Where the string "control" shows up in a line of the records, copy that line.

____ Given information

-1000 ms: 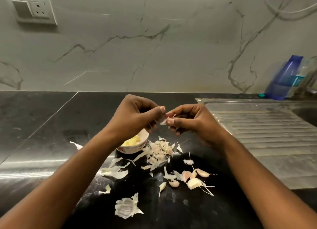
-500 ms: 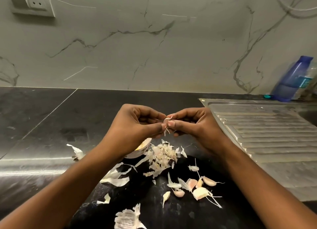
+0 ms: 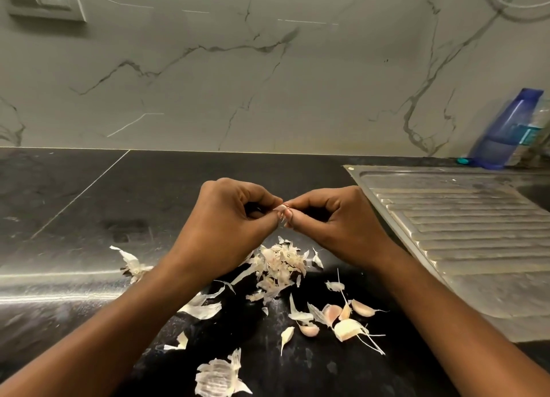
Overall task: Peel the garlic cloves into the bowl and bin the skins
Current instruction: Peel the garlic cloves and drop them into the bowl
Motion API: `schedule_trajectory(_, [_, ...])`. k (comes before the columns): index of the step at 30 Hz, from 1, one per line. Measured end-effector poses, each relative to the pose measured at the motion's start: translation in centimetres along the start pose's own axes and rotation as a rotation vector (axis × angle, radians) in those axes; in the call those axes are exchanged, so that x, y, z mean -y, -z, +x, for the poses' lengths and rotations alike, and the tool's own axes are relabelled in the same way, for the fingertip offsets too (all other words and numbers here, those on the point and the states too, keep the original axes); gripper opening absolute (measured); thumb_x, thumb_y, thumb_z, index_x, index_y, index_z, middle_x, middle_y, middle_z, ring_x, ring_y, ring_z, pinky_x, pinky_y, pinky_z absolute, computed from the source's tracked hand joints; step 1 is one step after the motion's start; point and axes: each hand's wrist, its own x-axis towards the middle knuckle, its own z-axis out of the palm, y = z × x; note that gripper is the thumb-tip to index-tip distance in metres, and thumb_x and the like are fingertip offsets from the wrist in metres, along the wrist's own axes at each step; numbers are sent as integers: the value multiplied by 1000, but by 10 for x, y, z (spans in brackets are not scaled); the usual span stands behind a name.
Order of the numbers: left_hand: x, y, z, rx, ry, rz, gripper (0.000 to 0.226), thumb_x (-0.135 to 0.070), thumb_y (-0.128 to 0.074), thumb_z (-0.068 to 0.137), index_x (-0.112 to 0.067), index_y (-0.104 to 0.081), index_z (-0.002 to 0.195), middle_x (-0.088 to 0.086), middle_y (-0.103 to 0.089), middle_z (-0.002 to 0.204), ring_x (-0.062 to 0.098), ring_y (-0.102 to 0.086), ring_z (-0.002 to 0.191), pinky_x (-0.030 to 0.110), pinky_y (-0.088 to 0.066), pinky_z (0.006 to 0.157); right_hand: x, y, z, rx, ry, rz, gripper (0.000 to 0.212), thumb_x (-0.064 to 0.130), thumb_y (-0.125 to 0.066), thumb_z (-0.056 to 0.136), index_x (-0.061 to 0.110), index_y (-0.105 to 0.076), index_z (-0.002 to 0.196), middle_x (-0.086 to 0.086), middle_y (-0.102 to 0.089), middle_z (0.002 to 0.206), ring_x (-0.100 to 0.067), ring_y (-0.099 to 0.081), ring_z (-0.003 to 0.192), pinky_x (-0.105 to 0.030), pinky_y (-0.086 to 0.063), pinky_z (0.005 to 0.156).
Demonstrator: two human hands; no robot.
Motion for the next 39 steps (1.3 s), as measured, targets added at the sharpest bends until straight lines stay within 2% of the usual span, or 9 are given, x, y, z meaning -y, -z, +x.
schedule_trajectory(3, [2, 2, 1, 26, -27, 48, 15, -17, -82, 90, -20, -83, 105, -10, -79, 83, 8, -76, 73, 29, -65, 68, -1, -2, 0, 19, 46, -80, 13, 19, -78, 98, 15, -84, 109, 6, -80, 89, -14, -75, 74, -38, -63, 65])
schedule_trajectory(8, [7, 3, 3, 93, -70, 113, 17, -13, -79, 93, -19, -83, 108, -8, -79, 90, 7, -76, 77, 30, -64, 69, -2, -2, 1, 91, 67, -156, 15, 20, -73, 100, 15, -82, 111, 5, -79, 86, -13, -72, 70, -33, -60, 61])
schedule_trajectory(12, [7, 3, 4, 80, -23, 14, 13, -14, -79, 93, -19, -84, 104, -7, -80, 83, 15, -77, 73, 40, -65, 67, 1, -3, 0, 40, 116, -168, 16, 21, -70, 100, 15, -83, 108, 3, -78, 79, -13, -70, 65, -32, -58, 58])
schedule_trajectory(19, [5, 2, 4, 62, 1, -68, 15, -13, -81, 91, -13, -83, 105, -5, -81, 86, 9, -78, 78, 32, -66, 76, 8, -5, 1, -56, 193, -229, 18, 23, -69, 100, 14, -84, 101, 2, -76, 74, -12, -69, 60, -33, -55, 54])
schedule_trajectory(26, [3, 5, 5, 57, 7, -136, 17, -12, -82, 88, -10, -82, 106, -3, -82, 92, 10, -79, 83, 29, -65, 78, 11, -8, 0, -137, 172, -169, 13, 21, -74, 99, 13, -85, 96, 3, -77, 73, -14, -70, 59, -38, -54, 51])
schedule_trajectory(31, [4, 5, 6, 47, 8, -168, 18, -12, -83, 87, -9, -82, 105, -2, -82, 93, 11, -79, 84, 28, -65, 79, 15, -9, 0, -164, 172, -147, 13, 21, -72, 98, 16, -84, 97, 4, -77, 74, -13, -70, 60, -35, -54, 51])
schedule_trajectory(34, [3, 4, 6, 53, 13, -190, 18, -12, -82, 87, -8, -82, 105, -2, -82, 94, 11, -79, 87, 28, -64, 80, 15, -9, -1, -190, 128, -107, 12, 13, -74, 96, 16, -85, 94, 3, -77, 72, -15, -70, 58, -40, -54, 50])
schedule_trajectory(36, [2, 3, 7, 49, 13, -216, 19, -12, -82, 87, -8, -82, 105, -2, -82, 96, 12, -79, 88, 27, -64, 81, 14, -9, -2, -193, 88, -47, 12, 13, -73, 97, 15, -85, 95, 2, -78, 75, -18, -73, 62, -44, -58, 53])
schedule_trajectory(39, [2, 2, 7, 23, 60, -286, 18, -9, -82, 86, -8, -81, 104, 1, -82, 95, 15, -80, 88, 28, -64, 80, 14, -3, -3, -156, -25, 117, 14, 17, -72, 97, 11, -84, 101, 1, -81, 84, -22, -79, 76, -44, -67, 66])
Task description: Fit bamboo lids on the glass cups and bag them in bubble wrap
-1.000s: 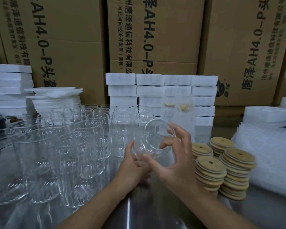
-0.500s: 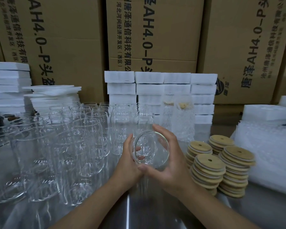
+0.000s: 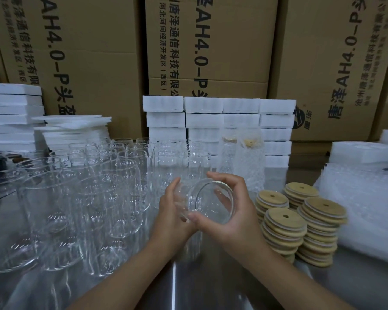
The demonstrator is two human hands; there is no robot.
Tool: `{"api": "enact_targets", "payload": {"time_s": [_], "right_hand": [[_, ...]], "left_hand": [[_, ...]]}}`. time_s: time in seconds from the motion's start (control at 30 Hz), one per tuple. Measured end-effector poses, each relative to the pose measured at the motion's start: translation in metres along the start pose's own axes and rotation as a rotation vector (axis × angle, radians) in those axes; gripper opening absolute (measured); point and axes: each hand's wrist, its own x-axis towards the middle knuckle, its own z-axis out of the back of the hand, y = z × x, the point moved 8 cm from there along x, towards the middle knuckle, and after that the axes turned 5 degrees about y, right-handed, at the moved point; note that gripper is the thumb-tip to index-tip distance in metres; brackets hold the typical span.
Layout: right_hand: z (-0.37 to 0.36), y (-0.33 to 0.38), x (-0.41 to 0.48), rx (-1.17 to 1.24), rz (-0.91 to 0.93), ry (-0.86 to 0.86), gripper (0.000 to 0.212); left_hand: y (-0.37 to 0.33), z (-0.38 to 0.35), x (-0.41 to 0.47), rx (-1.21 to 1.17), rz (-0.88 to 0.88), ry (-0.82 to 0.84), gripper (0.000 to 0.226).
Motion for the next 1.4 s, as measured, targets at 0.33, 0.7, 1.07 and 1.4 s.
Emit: {"api": "enact_targets", "payload": {"time_s": [0.33, 0.7, 1.07, 1.4], "right_hand": [[0.009, -0.013, 0.002, 0.203, -0.076, -0.123, 0.056], [0.019, -0.024, 0.006, 0.359, -0.177, -0.239, 0.056], [0.021, -0.025, 0.013, 0.331, -0.184, -0.221, 0.033], [0.015, -0.026, 0.013, 0.528, -0.176, -0.132, 0.032]], "left_hand": [[-0.002, 0.002, -0.002, 0.256, -0.054, -0.025, 0.099], [-0.003, 0.000, -0.003, 0.251, 0.004, -0.012, 0.098], [-0.004, -0.003, -0.004, 0.279, -0.007, 0.026, 0.110], [-0.005, -0.002, -0.003, 0.051, 0.062, 0.027, 0.095]]}}
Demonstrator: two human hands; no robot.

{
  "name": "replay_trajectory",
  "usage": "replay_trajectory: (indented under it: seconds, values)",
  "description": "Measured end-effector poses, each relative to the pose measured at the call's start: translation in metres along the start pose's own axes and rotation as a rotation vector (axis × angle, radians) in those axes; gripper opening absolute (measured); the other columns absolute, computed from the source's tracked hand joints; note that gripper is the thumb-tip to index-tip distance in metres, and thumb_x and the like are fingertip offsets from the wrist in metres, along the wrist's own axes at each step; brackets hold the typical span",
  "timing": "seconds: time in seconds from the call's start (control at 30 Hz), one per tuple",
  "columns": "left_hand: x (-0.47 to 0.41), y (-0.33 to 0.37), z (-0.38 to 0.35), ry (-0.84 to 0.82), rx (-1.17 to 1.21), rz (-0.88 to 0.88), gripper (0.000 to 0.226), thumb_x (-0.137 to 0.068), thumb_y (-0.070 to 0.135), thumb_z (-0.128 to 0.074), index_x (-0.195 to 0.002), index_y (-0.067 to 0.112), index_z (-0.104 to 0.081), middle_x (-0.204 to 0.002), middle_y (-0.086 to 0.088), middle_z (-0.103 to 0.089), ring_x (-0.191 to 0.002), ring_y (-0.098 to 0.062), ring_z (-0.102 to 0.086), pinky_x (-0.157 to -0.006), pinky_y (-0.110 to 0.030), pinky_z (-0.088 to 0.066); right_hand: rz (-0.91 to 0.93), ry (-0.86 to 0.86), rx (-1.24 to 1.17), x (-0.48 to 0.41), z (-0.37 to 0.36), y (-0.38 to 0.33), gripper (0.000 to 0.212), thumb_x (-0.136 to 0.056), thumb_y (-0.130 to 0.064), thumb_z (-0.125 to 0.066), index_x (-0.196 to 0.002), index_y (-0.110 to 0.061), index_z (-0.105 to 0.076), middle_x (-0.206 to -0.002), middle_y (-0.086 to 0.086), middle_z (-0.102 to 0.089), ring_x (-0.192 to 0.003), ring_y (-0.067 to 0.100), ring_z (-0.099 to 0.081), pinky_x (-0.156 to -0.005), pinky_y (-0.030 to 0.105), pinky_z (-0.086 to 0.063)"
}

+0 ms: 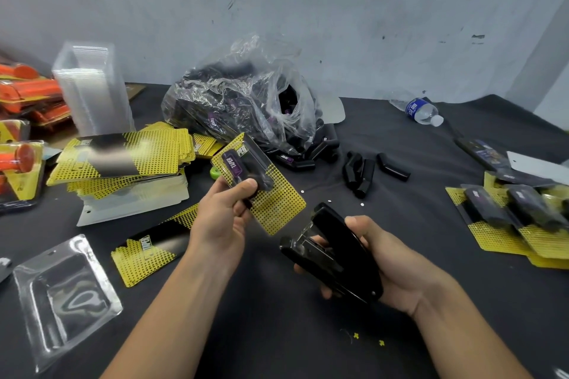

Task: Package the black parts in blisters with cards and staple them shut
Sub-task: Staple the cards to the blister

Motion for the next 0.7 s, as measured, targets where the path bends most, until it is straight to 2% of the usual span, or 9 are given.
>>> replay_trajectory:
  seconds: [0.07,0.13,0.2,0.3,0.37,0.47,0.57,0.63,0.7]
  values:
    - [0.000,0.000,-0.002,-0.011,-0.014,-0.005,0.027,-0.092,-0.006,-0.062,-0.106,0.017,-0.067,-0.093,-0.001,-0.079,-0.084,-0.013,-0.077,-0.072,-0.025,-0.060,0.000,0.023,0.027,0.000,0.002,0.000,0.078,-0.064,-0.062,-0.081,-0.117,-0.005,-0.076,-0.122,0.034,-0.068,-0.078,0.037,-0.071,-0.076,0.041,-0.056]
    - [0.001,-0.001,-0.002,-0.014,-0.025,-0.007,0.027,-0.092,-0.006,-0.061,-0.106,0.016,-0.067,-0.093,-0.001,-0.079,-0.083,-0.013,-0.077,-0.068,-0.023,-0.060,0.029,0.066,0.046,-0.001,0.006,-0.002,0.071,-0.069,-0.057,-0.077,-0.115,-0.003,-0.076,-0.109,0.031,-0.072,-0.075,0.036,-0.071,-0.072,0.040,-0.057]
    - [0.001,-0.001,-0.003,-0.016,-0.029,-0.008,0.027,-0.092,-0.006,-0.061,-0.106,0.016,-0.066,-0.093,-0.001,-0.079,-0.084,-0.014,-0.076,-0.072,-0.024,-0.059,0.080,0.122,0.078,-0.001,0.011,-0.006,0.062,-0.070,-0.054,-0.071,-0.104,-0.003,-0.077,-0.092,0.028,-0.073,-0.072,0.034,-0.071,-0.065,0.037,-0.058]
    - [0.002,-0.001,-0.003,-0.010,-0.039,-0.008,0.028,-0.090,-0.006,-0.063,-0.108,0.016,-0.067,-0.095,-0.002,-0.079,-0.085,-0.014,-0.077,-0.085,-0.030,-0.056,0.139,0.161,0.194,0.002,0.008,-0.013,0.044,-0.068,-0.056,-0.065,-0.079,-0.016,-0.080,-0.080,0.025,-0.074,-0.069,0.030,-0.071,-0.057,0.030,-0.055]
    - [0.002,-0.001,-0.003,-0.003,-0.046,-0.006,0.030,-0.089,-0.006,-0.064,-0.110,0.015,-0.066,-0.096,-0.003,-0.079,-0.085,-0.015,-0.077,-0.089,-0.033,-0.055,0.159,0.184,0.242,0.003,0.009,-0.015,0.044,-0.067,-0.057,-0.063,-0.076,-0.018,-0.080,-0.079,0.023,-0.074,-0.069,0.028,-0.071,-0.057,0.029,-0.055]
    - [0.002,-0.002,-0.003,-0.001,-0.052,-0.003,0.035,-0.089,-0.006,-0.064,-0.118,0.013,-0.065,-0.103,-0.006,-0.078,-0.087,-0.016,-0.076,-0.086,-0.033,-0.054,0.186,0.191,0.308,0.007,0.006,-0.019,0.043,-0.065,-0.060,-0.065,-0.075,-0.021,-0.080,-0.077,0.017,-0.075,-0.068,0.025,-0.071,-0.060,0.031,-0.052]
    - [0.001,-0.003,-0.001,0.004,-0.047,-0.001,0.043,-0.087,-0.004,-0.066,-0.126,0.012,-0.063,-0.110,-0.009,-0.077,-0.091,-0.018,-0.076,-0.086,-0.033,-0.055,0.218,0.232,0.346,0.011,0.006,-0.022,0.029,-0.062,-0.064,-0.068,-0.066,-0.036,-0.077,-0.070,0.003,-0.074,-0.067,0.017,-0.069,-0.061,0.031,-0.052]
    - [0.002,-0.002,0.000,0.018,-0.057,-0.017,0.040,-0.087,-0.004,-0.067,-0.123,0.012,-0.065,-0.109,-0.008,-0.078,-0.093,-0.019,-0.076,-0.087,-0.034,-0.055,0.253,0.315,0.438,0.011,0.012,-0.027,0.032,-0.065,-0.067,-0.066,-0.068,-0.037,-0.077,-0.069,-0.006,-0.073,-0.065,0.010,-0.069,-0.064,0.031,-0.055]
    - [0.004,0.003,0.004,0.072,-0.109,-0.068,0.032,-0.086,-0.004,-0.069,-0.112,0.015,-0.068,-0.103,-0.006,-0.078,-0.092,-0.021,-0.074,-0.086,-0.036,-0.055,0.286,0.462,0.660,0.010,0.023,-0.033,0.039,-0.070,-0.070,-0.059,-0.078,-0.038,-0.079,-0.078,-0.008,-0.077,-0.074,0.010,-0.072,-0.075,0.037,-0.057]
Point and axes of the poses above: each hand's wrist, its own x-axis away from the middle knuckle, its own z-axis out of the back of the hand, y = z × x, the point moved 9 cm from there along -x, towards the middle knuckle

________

Expected output
Tool: `{"api": "enact_targets", "payload": {"time_s": [_], "right_hand": [[_, ...]], "left_hand": [[_, ...]]}}`. time_s: time in seconds from the motion's start (control at 30 Hz), one per tuple. Measured end-effector poses, each relative to the pose measured at the motion's start: translation in metres along the start pose's own axes and rotation as a rotation vector (axis × angle, radians) in those axes; gripper opening absolute (measured); point and axes: each hand's wrist, its own x-axis towards the middle knuckle, its own z-axis out of the back of the hand, y = z × x, the point moved 8 cm from there along x, towards the middle knuckle, and after that the axes turned 5 degrees about y, right-handed, at the moved point; note that gripper is the thumb-tip to index-tip distance in metres; brackets hold the typical span.
  "timing": "seconds: time in seconds from the call's start (control at 30 Hz), one per tuple",

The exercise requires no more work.